Predictive Maintenance Accuracy vs Monitoring Cost
Engineer automated, sequenced isolation logic that stabilizes interconnected units simultaneously to prevent both escalation and secondary process failures.
CyberTRIZ analysis · Automotive contradiction EM008 · one of 8,235 worked contradictions published by CyberTRIZ.AI
Regulations
Business Context
Predictive maintenance can identify developing failures before they interrupt automotive production, but improving prediction accuracy often requires additional sensors, data infrastructure, analytics, integration, and specialist support. Instrumenting every asset extensively can make predictive maintenance economically inefficient.
Automotive TRIZ Resolution
Automotive TRIZ concentrates monitoring resources according to failure criticality and diagnostic value. Existing controller data, electrical signals, process measurements, portable sensors, and shared monitoring infrastructure can provide useful condition information before dedicated instrumentation is added.
Applicable TRIZ Principles
Principle 3 – Local Quality applies advanced monitoring where failure consequences justify it.
Principle 6 – Universality reuses existing equipment and process data for condition monitoring.
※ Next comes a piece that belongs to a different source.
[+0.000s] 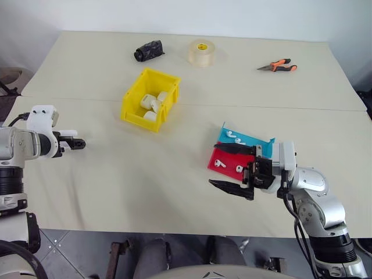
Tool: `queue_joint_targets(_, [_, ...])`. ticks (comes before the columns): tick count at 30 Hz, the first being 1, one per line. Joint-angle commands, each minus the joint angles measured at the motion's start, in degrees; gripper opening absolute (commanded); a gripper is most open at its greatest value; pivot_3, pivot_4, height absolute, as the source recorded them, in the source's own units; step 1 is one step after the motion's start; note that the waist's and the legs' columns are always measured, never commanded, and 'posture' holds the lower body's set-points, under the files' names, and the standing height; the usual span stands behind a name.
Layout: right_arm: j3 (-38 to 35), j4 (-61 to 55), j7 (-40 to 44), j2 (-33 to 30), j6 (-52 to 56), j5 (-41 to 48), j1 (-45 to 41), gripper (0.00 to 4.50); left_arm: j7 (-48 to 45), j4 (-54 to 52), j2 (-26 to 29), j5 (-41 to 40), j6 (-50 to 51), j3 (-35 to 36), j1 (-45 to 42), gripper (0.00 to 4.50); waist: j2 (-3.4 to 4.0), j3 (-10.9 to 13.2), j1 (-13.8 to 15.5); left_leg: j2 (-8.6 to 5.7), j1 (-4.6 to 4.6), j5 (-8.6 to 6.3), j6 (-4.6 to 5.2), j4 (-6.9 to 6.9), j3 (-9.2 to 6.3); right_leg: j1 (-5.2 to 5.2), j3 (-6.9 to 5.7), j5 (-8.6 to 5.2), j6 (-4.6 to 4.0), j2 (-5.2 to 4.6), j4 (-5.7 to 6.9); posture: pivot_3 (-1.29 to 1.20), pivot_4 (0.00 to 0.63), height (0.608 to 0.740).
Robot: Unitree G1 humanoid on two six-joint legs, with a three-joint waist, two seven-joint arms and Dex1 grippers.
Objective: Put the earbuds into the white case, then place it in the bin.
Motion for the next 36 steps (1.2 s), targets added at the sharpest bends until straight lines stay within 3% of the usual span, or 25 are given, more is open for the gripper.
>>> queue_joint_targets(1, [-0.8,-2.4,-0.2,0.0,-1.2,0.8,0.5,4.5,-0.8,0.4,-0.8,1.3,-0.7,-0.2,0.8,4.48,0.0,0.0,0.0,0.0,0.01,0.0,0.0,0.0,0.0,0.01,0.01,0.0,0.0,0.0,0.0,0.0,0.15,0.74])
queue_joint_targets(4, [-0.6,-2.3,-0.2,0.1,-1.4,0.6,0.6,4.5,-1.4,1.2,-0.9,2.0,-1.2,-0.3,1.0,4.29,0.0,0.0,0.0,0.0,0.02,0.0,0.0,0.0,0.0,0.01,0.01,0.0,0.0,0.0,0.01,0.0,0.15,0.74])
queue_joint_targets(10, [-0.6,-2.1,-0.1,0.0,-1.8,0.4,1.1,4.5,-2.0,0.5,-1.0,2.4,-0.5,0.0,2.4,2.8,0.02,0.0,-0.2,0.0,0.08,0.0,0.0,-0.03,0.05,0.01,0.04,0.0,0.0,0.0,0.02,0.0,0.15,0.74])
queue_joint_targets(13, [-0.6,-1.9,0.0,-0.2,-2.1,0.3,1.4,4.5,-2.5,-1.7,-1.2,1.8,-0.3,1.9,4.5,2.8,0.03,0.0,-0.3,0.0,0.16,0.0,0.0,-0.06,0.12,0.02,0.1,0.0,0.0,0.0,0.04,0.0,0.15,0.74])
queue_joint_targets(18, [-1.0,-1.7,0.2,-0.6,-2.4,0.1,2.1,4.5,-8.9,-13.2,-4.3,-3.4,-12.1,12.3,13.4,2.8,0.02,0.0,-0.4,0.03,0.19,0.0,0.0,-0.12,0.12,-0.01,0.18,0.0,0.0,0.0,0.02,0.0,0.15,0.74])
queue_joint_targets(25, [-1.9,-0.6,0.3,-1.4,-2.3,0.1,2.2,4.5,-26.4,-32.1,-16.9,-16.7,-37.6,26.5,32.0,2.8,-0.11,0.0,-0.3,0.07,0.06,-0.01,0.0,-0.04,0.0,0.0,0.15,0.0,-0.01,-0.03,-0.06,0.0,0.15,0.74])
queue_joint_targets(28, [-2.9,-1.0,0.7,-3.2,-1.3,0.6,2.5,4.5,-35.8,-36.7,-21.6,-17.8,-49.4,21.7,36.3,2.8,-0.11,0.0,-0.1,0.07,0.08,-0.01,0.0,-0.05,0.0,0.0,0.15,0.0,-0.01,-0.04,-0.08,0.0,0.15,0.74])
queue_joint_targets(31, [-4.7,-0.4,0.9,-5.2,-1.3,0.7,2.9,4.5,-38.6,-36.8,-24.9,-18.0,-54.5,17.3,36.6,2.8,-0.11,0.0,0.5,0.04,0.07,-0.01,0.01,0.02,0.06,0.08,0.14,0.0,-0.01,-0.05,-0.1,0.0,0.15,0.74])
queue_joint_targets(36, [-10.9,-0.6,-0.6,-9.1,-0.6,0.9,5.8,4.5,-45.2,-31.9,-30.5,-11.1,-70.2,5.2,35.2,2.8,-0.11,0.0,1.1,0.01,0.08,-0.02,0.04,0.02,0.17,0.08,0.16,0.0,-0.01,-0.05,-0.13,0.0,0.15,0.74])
Principle 23 – Feedback converts selected condition information into predictive maintenance decisions.
Expected Outcome
Improved failure prediction
Controlled monitoring investment
Better use of existing equipment data
Higher predictive maintenance value
Decision Indicators
Early indicators that this contradiction is limiting maintenance strategy include:
Predictive programs require extensive new instrumentation.
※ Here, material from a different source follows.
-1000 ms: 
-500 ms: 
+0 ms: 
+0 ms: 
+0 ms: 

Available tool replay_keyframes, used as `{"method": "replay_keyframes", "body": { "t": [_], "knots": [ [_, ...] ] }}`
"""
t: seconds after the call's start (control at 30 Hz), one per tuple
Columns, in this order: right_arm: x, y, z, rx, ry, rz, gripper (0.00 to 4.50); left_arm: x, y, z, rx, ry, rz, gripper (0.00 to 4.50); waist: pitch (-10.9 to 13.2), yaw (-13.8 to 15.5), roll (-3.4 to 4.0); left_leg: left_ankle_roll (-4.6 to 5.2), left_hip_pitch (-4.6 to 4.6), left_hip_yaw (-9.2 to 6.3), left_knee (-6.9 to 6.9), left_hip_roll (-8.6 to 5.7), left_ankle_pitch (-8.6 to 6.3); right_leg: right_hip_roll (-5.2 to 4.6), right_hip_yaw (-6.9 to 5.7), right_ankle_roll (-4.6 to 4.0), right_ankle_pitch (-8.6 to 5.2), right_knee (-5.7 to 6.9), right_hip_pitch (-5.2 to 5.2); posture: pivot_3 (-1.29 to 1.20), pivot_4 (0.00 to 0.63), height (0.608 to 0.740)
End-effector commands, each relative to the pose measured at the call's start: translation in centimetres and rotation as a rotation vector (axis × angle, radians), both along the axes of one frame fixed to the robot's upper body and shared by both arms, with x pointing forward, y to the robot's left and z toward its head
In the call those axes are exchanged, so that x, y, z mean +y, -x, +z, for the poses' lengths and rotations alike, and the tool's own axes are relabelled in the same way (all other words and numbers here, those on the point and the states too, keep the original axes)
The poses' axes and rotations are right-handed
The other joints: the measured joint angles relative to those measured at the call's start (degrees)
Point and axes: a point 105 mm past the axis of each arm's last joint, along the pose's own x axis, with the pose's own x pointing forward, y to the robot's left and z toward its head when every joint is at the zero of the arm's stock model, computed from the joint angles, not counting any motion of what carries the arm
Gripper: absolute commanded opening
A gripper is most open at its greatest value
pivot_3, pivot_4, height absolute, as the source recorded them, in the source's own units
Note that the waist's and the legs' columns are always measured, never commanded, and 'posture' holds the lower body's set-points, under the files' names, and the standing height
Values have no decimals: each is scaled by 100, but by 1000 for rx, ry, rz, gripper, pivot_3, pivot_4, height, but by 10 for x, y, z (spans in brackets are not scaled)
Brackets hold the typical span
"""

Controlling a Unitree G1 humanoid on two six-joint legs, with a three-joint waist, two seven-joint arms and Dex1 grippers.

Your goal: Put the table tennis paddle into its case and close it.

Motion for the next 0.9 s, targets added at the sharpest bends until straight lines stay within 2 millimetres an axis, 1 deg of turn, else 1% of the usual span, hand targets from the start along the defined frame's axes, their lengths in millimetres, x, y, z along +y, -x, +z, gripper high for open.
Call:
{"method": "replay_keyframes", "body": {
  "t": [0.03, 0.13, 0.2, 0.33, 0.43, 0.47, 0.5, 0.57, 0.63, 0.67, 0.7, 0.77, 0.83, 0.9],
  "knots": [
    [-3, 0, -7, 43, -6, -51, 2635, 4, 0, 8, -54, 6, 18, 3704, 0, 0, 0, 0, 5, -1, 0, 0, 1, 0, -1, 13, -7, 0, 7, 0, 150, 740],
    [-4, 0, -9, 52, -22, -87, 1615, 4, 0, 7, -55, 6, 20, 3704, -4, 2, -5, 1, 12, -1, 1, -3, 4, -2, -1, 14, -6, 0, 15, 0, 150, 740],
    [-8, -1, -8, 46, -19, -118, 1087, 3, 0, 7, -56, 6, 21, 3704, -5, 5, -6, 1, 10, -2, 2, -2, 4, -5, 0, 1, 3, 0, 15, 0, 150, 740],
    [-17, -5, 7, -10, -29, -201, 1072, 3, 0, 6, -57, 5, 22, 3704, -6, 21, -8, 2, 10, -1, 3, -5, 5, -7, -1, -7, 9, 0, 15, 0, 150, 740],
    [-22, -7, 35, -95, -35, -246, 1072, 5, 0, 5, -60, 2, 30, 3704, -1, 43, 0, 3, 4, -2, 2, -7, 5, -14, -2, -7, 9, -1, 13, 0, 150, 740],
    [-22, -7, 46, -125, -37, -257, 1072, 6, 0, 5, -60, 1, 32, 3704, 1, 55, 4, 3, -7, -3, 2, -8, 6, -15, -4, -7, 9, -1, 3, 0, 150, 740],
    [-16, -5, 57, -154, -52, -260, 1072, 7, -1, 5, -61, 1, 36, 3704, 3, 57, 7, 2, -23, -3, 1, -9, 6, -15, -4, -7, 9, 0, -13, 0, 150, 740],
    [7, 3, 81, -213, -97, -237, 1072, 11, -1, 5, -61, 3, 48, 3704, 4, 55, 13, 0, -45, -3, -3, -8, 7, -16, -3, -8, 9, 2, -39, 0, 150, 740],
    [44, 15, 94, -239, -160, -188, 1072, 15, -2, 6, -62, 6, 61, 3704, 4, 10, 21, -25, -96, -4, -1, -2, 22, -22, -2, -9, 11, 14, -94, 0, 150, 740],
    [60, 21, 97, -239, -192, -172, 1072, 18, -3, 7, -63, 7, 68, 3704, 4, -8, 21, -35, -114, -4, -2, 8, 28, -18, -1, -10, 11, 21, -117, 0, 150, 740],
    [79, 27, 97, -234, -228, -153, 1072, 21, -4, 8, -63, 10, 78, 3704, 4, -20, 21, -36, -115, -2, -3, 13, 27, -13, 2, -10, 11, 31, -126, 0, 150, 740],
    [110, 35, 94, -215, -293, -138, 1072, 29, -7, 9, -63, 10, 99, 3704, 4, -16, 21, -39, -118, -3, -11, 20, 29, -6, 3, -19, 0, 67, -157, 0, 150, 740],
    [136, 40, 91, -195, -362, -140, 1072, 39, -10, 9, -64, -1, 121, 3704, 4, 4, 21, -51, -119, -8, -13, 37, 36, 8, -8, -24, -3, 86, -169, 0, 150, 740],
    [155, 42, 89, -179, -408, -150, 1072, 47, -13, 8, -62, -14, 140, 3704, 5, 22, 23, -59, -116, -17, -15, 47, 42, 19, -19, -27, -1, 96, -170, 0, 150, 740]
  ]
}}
Low-criticality assets receive the same monitoring as production-critical equipment.
Existing machine data remains unused for maintenance decisions.
Monitoring costs exceed avoided failure losses for some asset classes.
Additional sensors generate data without improving maintenance action.
Monitoring these indicators helps identify where predictive resources should be concentrated according to operational value.